**Task directions**: In the entries below, find the line with "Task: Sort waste" and the line with "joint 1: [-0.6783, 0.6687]". Repeat exactly everything between them, those two lines included, but not the pictures.

**Task input**:
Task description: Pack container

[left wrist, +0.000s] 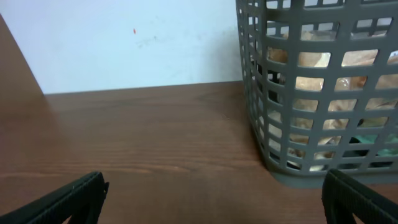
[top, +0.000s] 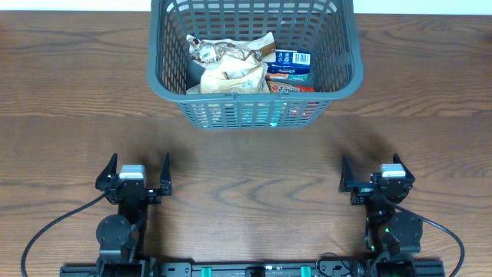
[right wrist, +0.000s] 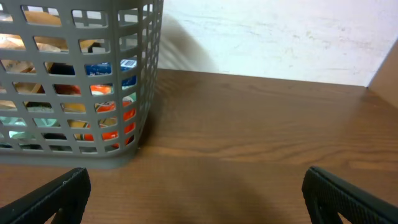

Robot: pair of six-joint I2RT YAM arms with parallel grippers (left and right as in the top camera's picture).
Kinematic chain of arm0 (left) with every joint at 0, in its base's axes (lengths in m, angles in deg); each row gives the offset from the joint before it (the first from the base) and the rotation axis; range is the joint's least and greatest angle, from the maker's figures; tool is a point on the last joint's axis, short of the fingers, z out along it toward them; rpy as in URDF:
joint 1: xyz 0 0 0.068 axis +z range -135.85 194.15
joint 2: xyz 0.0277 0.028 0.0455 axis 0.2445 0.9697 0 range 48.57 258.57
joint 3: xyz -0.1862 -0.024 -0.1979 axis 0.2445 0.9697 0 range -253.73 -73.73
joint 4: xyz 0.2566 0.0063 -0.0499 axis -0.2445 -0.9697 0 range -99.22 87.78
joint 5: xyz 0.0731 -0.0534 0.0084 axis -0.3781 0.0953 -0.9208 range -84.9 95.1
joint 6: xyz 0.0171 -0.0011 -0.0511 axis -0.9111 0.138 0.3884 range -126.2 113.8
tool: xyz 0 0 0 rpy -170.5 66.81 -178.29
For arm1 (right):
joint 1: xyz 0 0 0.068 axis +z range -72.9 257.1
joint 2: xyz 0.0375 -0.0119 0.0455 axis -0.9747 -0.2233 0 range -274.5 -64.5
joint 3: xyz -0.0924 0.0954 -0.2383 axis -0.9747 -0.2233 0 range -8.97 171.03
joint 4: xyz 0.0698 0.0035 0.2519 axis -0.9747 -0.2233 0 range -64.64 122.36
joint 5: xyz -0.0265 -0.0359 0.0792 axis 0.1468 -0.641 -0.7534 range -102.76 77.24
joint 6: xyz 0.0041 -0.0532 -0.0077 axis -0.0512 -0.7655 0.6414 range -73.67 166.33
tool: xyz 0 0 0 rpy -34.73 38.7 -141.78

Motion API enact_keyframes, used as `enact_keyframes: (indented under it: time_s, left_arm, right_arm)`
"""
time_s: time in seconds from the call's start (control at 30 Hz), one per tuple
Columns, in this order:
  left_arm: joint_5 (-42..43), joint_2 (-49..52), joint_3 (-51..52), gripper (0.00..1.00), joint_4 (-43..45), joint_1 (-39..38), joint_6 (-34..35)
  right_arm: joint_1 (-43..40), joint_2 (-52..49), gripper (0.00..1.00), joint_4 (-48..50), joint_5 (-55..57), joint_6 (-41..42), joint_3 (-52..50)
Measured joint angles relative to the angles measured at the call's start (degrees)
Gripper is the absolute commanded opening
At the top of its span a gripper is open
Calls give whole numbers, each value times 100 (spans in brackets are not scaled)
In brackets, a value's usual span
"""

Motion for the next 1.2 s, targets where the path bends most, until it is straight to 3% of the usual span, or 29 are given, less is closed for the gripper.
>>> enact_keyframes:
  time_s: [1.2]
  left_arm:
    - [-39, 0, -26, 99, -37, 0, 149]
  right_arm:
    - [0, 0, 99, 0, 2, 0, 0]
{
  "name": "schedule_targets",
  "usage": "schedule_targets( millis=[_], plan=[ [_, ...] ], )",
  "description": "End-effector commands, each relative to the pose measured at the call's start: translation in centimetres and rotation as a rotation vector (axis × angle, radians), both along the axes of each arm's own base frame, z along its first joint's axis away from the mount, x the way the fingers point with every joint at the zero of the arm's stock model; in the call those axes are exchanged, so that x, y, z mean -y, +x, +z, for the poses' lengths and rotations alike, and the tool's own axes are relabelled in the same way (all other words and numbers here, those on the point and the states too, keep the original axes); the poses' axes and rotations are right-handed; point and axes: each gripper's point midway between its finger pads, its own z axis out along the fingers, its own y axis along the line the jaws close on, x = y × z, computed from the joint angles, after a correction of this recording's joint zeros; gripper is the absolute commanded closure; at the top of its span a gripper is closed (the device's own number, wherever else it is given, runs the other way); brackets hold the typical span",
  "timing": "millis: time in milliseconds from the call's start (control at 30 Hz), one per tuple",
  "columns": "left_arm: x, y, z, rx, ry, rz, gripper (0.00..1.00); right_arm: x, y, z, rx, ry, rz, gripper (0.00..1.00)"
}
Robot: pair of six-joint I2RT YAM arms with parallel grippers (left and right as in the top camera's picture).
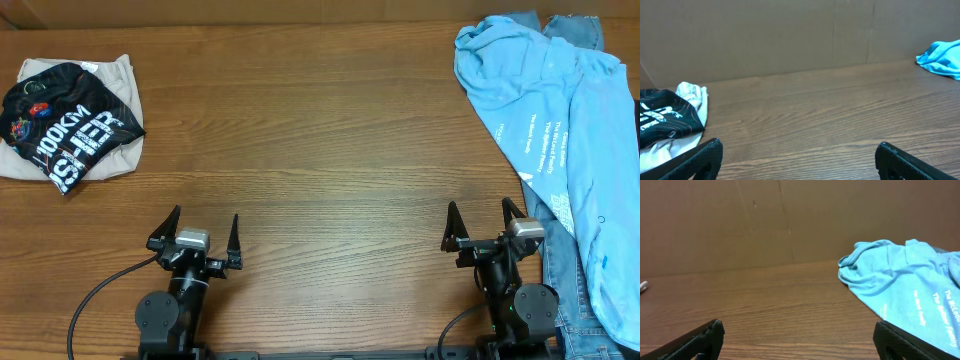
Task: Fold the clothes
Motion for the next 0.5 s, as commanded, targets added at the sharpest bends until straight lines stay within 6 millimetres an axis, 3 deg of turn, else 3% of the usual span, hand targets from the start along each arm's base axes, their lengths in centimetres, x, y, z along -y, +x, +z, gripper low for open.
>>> schedule_targets(
  millis=[0,167,300,467],
  plan=[
    [-0.4,0.0,0.0,-0.002,-0.028,0.021,0.0,0.0,0.0,-0.1,0.005,-0.002,0.004,0.0],
    [-0.4,0.0,0.0,-0.009,-0.085,0.025,0.0,-0.2,0.0,0.0,0.008,0.006,0.011,0.0],
    [-0.3,-0.1,0.5,-0.017,-0.143,0.027,0.0,-0.2,0.0,0.1,-0.005,0.131,0.008,0.0],
    [-0.3,-0.7,3.3,0.017,-0.145,0.022,0.0,-0.1,-0.3,2.0,0.028,0.139,0.006,0.0]
  ],
)
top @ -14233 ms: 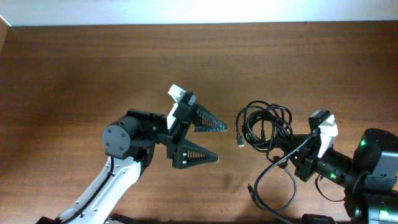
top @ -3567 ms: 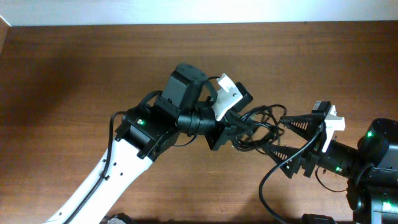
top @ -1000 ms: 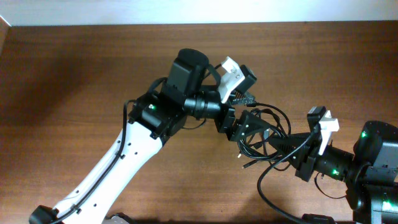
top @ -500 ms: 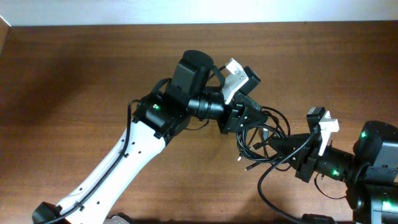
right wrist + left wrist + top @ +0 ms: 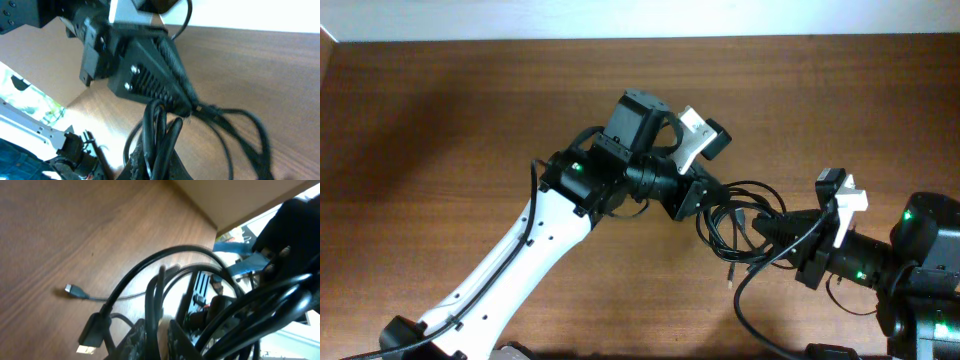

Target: Untangle cables

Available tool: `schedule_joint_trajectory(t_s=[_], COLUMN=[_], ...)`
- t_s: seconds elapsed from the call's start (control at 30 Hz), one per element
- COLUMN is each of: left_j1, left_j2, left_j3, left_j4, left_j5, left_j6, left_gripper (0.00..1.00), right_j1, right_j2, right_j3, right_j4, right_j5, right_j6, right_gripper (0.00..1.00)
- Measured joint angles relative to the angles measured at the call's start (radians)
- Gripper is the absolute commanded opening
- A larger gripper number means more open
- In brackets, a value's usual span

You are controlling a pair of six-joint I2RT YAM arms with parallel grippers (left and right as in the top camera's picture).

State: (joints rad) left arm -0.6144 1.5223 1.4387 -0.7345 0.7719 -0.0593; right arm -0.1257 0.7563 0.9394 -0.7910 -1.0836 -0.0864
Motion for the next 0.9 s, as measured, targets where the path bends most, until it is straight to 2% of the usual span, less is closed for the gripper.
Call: schedule_joint_trajectory(t_s=[0.17,0.4,0.47,0.5,0.67,0.9], left_j1=[0.000,-0.041,-0.055,-0.058,-0.068,-0.070], left_j2=[0.004,0.005,0.006,0.006,0.006,0.006], left_j3=[0.001,0.001,0.001,0.001,0.001,0.001], left_j4=[-0.075,-0.086,-0.088,-0.089,-0.133,-0.147], left_j5=[-0.014,-0.037,-0.048,-0.053,-0.067,-0.066], left_j6=[0.018,0.052,0.060,0.063,0.082,0.161], left_gripper=[0.07,0.09,0.05,0.00,0.00,0.00], right_j1=[0.000,0.000,0.000,0.000,0.000,0.001], right_j2=[0.000,0.000,0.000,0.000,0.000,0.000], right_j3=[-0.001,-0.001,-0.001,-0.001,-0.001,-0.001], right_j4=[0.071,0.113,0.122,0.135,0.192,0.198], right_j5=[-0.010,0.013,0.021,0.028,0.122,0.164], right_j6=[0.001,0.050,0.064,0.080,0.199,0.256], right_gripper=[0.04,0.04,0.04,0.04,0.04,0.04])
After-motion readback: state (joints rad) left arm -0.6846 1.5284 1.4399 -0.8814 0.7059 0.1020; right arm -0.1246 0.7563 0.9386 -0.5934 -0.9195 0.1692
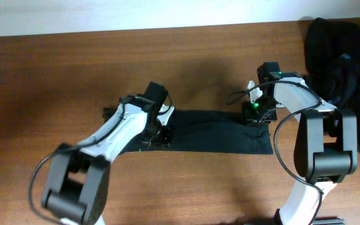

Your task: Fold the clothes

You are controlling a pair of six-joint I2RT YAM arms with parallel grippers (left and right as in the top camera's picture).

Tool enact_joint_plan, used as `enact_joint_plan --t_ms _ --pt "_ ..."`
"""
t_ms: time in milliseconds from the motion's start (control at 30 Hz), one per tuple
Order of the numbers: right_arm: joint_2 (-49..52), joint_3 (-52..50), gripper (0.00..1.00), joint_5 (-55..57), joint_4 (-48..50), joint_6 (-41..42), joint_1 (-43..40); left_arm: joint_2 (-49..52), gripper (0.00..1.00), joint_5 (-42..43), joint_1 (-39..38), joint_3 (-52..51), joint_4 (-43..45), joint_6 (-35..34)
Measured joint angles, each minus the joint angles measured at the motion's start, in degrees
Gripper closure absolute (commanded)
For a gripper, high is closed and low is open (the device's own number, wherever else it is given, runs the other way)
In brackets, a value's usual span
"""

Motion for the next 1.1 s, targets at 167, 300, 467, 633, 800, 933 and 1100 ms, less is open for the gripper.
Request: enact_joint_plan --t_ms 167,300,467,633,800,933,1100 --pt "0.0 0.0 0.69 0.0 0.0 0.0 0.0 -5.8 0.99 -5.7 0.0 1.0 2.3 -3.0" --pt "0.0 0.0 0.69 0.0 0.0 0.1 0.0 -5.6 0.98 -11.4 0.0 0.9 5.0 -5.3" --pt "0.0 0.0 0.69 0.0 -0.1 0.0 0.0 -3.8 0.97 -14.4 0.0 0.8 7.3 -6.2" --pt "0.0 0.0 0.69 0.0 -0.2 0.0 0.0 1.2 0.97 -15.3 0.0 0.8 7.9 -6.6" --pt "0.0 0.0 0.69 0.0 -0.2 0.0 0.0 4.7 1.00 -15.6 0.0 0.5 5.1 -6.8" --pt "0.0 0.0 0.69 0.0 -0.2 0.0 0.0 4.8 0.99 -15.6 0.0 0.4 -0.5 -6.8" --pt "0.0 0.0 0.69 0.0 -0.2 0.0 0.0 4.8 1.00 -15.8 0.0 0.3 -4.1 -6.6"
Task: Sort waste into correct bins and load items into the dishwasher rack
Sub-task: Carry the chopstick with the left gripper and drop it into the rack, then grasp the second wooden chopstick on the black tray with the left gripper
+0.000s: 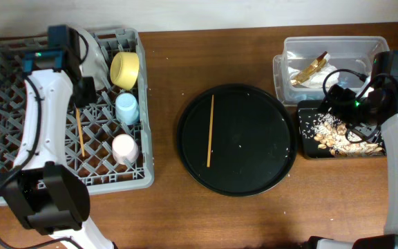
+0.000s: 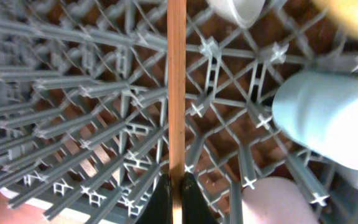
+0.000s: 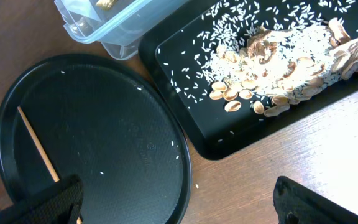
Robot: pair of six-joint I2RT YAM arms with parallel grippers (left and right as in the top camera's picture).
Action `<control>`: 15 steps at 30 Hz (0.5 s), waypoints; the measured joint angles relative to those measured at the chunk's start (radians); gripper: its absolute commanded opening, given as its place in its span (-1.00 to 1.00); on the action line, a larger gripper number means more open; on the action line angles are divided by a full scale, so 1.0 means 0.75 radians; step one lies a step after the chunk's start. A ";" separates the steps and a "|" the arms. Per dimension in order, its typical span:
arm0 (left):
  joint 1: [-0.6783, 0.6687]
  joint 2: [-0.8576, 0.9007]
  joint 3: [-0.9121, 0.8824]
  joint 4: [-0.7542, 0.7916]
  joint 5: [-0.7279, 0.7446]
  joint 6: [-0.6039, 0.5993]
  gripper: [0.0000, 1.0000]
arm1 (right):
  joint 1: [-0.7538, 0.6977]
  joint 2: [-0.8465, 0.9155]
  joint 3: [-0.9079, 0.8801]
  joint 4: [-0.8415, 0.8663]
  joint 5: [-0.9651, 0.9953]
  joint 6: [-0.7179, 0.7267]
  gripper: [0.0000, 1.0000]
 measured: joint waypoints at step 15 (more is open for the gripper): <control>-0.009 0.001 -0.178 0.116 0.217 0.159 0.04 | 0.000 0.001 0.001 0.001 0.000 0.001 0.97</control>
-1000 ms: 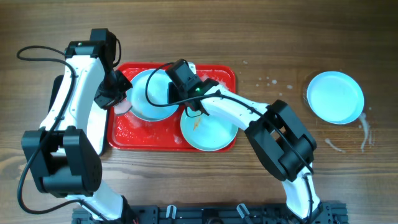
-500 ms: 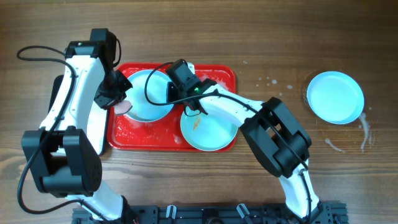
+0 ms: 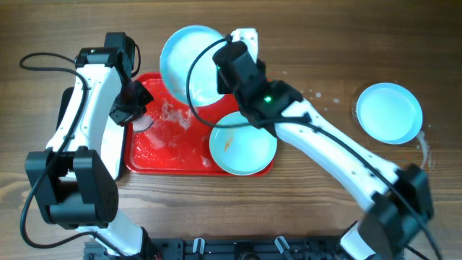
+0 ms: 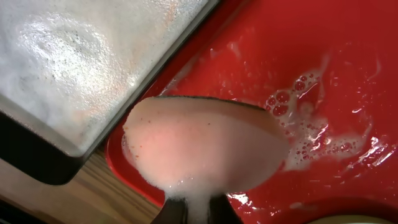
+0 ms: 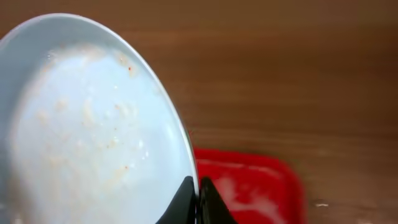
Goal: Clean dirty plates on tray and stack at the side
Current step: 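Lift the plate upright with the right gripper and tilt it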
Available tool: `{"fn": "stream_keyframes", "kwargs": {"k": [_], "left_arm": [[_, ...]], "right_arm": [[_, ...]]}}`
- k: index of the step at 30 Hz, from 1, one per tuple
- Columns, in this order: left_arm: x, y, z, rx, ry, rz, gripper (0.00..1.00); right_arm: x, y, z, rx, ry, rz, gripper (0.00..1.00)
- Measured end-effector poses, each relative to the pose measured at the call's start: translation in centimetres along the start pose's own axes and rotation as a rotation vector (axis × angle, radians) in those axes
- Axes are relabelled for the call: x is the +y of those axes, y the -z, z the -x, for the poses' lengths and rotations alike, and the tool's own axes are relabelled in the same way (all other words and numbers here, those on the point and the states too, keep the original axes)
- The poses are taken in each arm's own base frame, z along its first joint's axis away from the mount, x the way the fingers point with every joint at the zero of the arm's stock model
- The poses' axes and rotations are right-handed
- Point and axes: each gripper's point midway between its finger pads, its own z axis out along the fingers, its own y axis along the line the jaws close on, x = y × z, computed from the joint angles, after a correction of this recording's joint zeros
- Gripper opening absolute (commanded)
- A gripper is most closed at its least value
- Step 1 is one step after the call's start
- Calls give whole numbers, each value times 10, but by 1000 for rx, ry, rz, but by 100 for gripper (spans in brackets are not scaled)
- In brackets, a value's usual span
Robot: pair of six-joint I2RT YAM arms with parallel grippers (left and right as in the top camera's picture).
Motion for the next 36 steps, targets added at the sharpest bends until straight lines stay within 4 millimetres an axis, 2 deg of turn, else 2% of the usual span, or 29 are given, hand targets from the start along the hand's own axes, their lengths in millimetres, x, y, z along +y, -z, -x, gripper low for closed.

**Response to the task**:
Task: Sort waste into correct bins and load items into the dishwasher rack
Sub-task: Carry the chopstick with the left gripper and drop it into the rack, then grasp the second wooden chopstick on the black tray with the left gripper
+0.000s: 
+0.000s: 
+0.000s: 
Robot: pair of six-joint I2RT YAM arms with parallel grippers (left and right as in the top camera's picture).
Action `<control>`: 15 steps at 30 Hz (0.5 s), waypoints; the measured joint angles relative to those measured at the chunk's start (radians); gripper: its absolute commanded opening, given as its place in its span (-1.00 to 1.00); on the action line, a larger gripper number means more open; on the action line angles are divided by a full scale, so 1.0 means 0.75 radians; step one lies a step after the chunk's start. A ";" separates the steps and a "|" the arms. Per dimension in order, its typical span:
arm0 (left):
  joint 1: [-0.6783, 0.6687]

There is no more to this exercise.